**Brief**
Where the string "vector" shows up in a line of the records, copy that line.

**The data**
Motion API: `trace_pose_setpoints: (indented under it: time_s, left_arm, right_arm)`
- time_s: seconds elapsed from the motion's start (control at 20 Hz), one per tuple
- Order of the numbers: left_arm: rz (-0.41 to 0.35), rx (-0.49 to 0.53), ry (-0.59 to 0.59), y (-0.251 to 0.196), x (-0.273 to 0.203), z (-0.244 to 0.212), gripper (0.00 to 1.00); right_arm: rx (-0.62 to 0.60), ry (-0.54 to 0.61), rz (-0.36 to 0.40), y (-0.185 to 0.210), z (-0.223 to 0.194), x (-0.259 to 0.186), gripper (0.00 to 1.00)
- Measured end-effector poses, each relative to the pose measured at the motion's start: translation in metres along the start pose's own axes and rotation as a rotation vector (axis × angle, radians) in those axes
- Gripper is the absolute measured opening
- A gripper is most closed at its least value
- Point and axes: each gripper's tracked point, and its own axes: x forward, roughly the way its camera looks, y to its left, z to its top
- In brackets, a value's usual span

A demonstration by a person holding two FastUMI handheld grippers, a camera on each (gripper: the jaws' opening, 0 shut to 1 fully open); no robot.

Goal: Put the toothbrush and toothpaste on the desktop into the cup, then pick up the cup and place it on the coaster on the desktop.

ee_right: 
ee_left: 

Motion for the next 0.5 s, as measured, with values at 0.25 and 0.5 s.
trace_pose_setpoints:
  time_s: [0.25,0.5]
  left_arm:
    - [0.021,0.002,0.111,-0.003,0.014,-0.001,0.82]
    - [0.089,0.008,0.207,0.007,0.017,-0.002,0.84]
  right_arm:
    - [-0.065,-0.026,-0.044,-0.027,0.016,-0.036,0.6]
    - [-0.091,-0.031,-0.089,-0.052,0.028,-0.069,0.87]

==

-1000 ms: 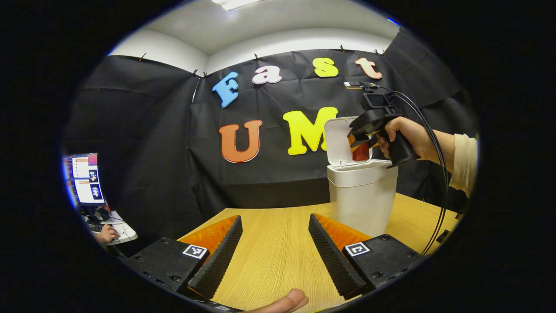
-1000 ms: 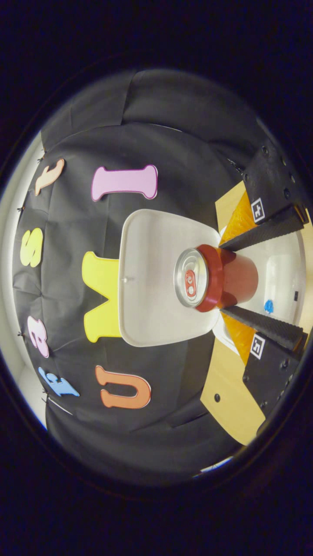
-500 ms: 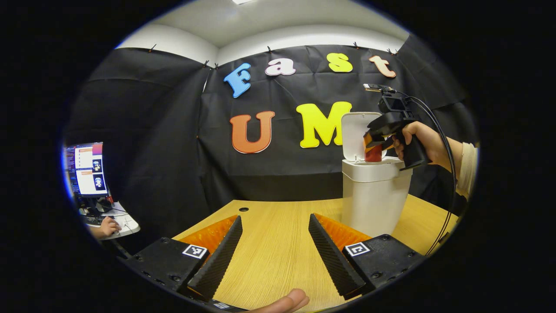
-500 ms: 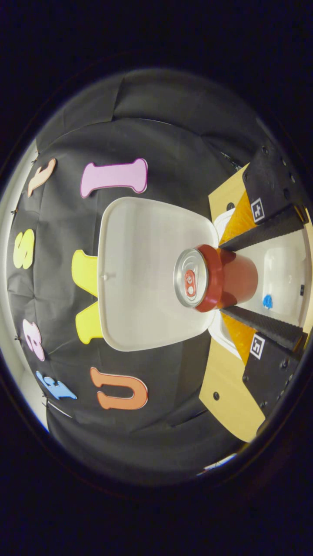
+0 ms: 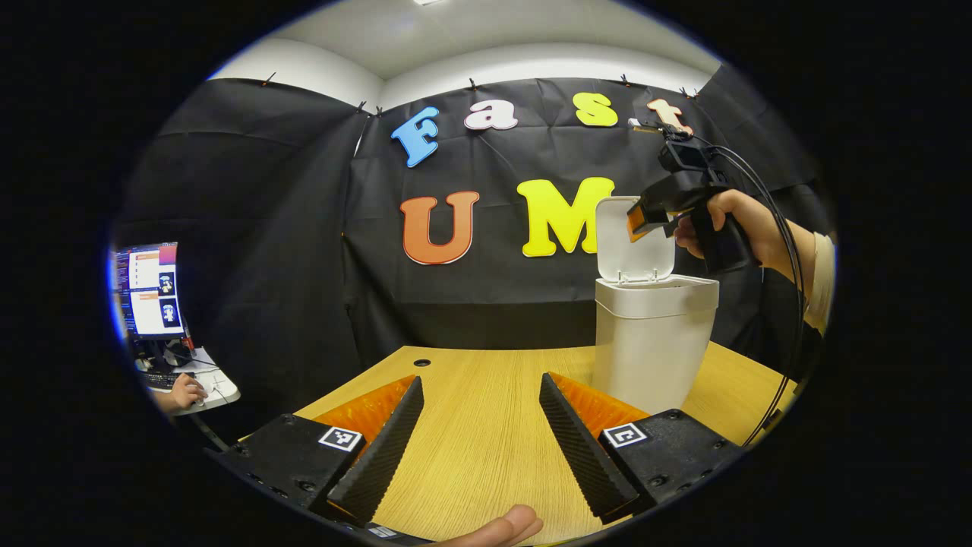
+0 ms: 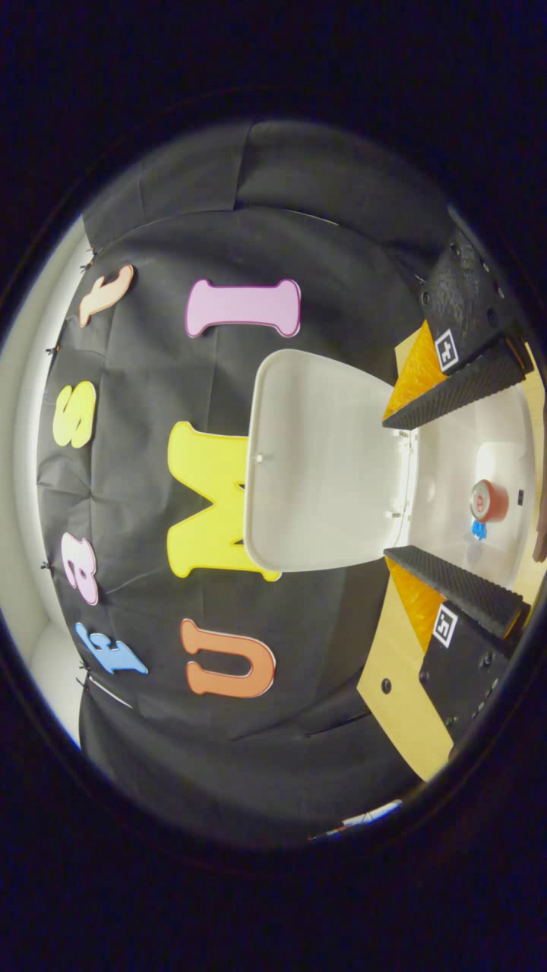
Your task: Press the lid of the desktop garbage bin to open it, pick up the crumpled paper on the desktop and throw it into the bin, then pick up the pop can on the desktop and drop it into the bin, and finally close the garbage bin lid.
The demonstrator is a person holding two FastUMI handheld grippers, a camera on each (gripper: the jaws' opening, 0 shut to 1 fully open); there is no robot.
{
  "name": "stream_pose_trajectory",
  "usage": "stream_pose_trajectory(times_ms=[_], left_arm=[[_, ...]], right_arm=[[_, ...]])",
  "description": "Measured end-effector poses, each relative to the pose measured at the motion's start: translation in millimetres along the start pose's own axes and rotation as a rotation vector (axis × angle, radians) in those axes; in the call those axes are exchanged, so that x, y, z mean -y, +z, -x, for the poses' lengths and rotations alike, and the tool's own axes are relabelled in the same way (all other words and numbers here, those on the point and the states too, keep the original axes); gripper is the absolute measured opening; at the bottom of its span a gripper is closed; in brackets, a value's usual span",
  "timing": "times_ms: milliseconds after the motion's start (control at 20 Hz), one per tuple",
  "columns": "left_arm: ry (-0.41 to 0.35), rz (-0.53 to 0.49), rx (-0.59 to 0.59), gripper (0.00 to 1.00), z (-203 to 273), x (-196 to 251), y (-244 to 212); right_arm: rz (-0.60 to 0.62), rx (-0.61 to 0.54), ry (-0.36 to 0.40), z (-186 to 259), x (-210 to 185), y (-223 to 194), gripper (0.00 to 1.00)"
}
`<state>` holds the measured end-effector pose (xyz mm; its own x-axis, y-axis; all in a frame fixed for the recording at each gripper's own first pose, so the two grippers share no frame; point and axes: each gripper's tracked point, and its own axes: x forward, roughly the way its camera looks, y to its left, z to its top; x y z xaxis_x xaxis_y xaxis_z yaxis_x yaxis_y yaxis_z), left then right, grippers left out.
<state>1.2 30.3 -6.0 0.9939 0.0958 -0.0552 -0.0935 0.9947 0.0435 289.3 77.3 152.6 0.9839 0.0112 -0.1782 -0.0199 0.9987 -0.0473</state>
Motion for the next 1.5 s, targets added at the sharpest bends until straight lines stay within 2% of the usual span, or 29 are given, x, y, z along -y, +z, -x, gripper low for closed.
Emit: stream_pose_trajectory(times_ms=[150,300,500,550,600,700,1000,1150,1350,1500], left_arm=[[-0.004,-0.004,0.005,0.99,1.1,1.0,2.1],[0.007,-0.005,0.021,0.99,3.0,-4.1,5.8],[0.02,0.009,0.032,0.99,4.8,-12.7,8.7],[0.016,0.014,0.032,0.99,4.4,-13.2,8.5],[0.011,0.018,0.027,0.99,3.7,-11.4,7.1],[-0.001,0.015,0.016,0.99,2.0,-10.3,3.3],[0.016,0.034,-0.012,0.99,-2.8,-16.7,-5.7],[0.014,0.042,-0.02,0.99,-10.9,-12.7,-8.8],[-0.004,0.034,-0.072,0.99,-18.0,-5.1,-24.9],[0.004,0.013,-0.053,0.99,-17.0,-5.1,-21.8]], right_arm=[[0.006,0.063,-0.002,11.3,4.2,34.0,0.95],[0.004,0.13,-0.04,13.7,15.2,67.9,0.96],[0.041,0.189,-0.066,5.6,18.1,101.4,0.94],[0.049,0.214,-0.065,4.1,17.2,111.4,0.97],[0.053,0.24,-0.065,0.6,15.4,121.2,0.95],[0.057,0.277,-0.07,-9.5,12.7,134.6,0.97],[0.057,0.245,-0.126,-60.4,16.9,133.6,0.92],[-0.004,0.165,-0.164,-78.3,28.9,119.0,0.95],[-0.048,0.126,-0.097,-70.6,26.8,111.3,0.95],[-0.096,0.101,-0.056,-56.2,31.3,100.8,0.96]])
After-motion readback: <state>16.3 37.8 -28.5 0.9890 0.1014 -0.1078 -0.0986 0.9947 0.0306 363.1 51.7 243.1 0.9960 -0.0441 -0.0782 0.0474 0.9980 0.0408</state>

**Result below**
- Measured end-effector poses, each relative to the pose measured at the motion's start: translation in metres along the start pose's own axes and rotation as a rotation vector (axis × angle, radians) in those axes
  "description": "Measured end-effector poses, each relative to the pose measured at the motion's start: translation in millimetres along the start pose's own axes and rotation as a rotation vector (axis × angle, radians) in those axes; in the call those axes are exchanged, so that x, y, z mean -y, +z, -x, for the poses' lengths and rotations alike, and the tool's own axes are relabelled in the same way (all other words and numbers here, those on the point and the states too, keep the original axes); gripper is the absolute measured opening; at the bottom of its span a gripper is closed; in brackets, a value's usual span",

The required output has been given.